Task statement: Find the line with "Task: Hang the" in the entries below, then reproduce it and every line after it down to and including the line with "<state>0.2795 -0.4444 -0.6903", exactly.

The data:
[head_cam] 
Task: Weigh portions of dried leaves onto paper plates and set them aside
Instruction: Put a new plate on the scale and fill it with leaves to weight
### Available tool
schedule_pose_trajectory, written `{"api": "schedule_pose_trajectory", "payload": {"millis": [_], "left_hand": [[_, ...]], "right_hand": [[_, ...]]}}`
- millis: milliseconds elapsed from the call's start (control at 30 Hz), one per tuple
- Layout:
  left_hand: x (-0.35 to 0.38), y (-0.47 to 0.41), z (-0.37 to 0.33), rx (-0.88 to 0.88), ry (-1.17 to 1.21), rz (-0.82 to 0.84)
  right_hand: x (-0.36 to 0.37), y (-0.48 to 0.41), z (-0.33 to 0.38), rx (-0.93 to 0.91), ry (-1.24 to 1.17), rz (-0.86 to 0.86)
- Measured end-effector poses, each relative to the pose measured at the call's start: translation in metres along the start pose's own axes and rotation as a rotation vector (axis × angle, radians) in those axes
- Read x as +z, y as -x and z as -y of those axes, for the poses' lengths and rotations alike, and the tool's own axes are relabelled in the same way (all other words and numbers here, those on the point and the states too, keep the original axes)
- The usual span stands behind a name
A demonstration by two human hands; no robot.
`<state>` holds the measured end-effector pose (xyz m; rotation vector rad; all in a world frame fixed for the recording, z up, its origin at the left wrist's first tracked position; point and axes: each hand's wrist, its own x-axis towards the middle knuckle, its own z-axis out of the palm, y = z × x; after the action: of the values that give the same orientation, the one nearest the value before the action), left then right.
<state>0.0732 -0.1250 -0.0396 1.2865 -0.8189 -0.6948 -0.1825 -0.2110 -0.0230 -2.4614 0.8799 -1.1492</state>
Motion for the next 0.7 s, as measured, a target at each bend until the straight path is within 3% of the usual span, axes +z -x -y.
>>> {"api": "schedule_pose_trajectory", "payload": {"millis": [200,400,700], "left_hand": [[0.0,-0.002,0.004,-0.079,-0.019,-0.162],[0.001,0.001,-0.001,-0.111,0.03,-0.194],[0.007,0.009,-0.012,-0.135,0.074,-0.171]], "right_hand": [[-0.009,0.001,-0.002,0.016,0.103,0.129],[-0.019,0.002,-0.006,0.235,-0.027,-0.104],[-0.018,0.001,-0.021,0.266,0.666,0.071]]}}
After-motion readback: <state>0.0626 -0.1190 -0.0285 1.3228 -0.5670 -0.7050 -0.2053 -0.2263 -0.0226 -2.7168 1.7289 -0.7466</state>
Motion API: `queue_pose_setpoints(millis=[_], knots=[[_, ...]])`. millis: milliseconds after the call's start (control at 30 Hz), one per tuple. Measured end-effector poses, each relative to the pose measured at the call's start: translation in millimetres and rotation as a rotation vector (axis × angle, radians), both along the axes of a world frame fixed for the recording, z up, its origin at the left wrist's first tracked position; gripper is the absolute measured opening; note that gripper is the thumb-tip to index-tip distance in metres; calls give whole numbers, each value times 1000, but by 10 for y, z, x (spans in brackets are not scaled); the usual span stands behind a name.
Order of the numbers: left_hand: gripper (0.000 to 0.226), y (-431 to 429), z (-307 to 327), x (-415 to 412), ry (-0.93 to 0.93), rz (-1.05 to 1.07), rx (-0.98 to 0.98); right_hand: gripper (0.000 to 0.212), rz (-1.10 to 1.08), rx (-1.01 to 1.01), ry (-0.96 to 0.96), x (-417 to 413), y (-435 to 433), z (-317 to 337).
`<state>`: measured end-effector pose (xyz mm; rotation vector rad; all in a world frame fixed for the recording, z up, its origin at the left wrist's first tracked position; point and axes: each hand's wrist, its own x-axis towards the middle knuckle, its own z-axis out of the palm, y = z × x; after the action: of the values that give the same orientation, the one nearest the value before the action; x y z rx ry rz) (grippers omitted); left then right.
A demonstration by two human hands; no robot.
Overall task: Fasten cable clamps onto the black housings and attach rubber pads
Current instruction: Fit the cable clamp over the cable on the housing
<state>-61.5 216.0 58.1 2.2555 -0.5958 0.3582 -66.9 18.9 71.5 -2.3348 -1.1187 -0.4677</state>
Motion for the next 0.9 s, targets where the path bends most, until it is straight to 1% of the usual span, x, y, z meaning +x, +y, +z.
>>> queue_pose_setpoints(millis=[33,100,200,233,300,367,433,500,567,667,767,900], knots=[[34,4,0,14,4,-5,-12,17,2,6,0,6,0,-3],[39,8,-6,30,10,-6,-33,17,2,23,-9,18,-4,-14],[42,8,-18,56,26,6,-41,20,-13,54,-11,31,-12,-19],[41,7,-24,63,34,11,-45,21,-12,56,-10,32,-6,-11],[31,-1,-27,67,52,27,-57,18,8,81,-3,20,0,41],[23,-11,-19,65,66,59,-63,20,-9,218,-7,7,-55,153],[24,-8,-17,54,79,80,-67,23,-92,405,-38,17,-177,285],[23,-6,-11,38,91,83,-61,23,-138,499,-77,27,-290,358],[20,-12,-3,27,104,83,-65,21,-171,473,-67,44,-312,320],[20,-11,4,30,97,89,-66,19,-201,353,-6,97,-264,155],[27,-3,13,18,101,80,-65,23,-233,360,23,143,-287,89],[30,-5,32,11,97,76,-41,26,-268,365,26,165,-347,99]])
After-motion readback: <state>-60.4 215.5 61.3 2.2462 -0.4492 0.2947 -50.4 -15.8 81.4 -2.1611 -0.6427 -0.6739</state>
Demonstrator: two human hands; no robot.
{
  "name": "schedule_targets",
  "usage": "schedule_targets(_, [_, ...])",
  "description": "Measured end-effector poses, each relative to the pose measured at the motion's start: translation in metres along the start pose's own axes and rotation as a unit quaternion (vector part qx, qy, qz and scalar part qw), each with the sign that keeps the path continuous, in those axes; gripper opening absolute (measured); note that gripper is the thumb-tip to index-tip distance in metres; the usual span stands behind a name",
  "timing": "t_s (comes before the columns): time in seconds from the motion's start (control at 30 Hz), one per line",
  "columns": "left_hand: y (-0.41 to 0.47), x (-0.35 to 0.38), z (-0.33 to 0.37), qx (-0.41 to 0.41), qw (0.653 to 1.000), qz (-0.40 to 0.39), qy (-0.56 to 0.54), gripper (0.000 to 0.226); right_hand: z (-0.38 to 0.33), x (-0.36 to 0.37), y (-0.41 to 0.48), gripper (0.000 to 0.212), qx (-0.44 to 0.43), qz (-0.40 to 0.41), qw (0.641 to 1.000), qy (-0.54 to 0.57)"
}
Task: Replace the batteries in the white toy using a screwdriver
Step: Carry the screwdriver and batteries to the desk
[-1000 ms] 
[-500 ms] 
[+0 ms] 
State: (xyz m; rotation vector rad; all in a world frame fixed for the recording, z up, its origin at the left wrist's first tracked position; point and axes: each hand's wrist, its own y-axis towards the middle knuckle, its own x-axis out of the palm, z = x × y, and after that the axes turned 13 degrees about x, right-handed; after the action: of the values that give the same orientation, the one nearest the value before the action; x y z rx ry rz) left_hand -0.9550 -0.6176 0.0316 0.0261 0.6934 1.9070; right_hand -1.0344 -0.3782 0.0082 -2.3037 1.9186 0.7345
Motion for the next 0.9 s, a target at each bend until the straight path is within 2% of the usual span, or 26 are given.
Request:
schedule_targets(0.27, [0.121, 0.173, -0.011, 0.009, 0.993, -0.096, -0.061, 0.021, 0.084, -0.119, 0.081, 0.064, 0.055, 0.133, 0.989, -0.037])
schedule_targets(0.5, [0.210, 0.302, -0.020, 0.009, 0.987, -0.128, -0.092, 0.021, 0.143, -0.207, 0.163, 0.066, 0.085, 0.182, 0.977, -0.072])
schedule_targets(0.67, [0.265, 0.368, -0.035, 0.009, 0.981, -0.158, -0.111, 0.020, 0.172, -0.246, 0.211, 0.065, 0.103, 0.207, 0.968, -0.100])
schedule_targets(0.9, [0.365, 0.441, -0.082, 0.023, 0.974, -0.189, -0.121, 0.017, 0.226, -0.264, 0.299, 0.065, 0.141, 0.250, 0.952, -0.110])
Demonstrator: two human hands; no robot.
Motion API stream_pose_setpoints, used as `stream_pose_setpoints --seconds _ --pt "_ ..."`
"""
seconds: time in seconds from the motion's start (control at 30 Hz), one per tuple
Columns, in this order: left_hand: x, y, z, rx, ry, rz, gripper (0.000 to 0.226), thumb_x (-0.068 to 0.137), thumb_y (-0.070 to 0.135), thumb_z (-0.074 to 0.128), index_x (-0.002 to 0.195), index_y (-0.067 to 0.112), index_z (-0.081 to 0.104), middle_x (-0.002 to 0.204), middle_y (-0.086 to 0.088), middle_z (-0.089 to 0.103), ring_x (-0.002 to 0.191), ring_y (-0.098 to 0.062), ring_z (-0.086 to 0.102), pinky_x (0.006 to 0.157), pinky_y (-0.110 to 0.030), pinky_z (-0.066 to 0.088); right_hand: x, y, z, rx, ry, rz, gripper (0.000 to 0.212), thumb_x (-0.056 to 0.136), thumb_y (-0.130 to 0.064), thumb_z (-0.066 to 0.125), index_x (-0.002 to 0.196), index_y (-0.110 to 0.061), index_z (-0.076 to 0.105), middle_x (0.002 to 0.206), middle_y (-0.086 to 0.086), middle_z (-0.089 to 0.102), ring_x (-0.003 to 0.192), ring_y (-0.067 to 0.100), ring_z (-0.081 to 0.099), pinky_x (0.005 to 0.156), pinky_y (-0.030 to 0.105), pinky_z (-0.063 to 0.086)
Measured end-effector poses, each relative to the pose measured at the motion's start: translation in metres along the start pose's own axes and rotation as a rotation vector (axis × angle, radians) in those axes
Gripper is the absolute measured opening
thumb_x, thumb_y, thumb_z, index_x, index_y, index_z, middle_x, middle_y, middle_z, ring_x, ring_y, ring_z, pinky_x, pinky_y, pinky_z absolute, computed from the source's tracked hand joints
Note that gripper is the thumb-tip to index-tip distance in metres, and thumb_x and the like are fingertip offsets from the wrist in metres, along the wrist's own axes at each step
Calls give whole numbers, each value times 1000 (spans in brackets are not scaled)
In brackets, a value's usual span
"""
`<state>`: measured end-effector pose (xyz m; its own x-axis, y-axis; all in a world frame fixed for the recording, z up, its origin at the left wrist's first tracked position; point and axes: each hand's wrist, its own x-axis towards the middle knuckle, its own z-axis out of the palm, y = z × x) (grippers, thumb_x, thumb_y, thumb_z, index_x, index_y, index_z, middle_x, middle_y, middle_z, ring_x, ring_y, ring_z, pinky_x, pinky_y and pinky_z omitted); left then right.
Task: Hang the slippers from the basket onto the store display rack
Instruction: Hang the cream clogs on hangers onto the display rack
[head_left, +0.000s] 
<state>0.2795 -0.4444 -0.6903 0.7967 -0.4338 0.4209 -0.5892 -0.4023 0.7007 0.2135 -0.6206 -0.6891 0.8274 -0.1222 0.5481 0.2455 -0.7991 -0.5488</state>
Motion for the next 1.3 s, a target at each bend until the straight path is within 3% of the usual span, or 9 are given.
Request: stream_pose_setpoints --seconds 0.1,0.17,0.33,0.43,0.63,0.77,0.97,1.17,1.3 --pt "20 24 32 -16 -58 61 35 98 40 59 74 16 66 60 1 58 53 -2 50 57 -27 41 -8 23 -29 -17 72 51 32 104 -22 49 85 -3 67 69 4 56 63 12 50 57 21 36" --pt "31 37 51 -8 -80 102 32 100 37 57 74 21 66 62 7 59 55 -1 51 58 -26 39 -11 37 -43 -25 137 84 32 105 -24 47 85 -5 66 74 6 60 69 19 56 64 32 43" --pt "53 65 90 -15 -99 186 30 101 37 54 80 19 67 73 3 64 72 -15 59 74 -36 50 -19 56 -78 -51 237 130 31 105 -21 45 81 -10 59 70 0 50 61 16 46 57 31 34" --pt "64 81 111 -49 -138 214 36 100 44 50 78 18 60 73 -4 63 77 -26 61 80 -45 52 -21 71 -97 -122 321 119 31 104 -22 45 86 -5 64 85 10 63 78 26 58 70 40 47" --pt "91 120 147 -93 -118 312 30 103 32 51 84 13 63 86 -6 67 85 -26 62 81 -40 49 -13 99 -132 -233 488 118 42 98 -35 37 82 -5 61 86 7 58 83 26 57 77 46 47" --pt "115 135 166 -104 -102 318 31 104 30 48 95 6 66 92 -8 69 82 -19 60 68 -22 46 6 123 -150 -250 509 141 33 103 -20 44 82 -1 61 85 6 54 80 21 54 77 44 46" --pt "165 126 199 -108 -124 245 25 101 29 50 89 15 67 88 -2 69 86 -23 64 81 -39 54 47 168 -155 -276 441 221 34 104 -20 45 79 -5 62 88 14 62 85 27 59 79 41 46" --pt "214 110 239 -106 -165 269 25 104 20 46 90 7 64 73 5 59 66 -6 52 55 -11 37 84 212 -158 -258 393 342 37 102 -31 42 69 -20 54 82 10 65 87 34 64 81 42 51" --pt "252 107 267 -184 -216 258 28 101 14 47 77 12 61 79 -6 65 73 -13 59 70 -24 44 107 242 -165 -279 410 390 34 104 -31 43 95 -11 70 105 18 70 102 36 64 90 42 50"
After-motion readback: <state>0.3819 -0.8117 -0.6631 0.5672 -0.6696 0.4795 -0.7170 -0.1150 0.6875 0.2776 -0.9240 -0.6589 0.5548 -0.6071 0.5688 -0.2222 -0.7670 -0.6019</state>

Final answer:
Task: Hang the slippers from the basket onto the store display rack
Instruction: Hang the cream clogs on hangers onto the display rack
[head_left, +0.000s] 
<state>0.2795 -0.4444 -0.6903 0.7967 -0.4338 0.4209 -0.5892 -0.4023 0.7007 0.2135 -0.6206 -0.6891 0.8274 -0.1222 0.5481 0.2455 -0.7991 -0.5488</state>

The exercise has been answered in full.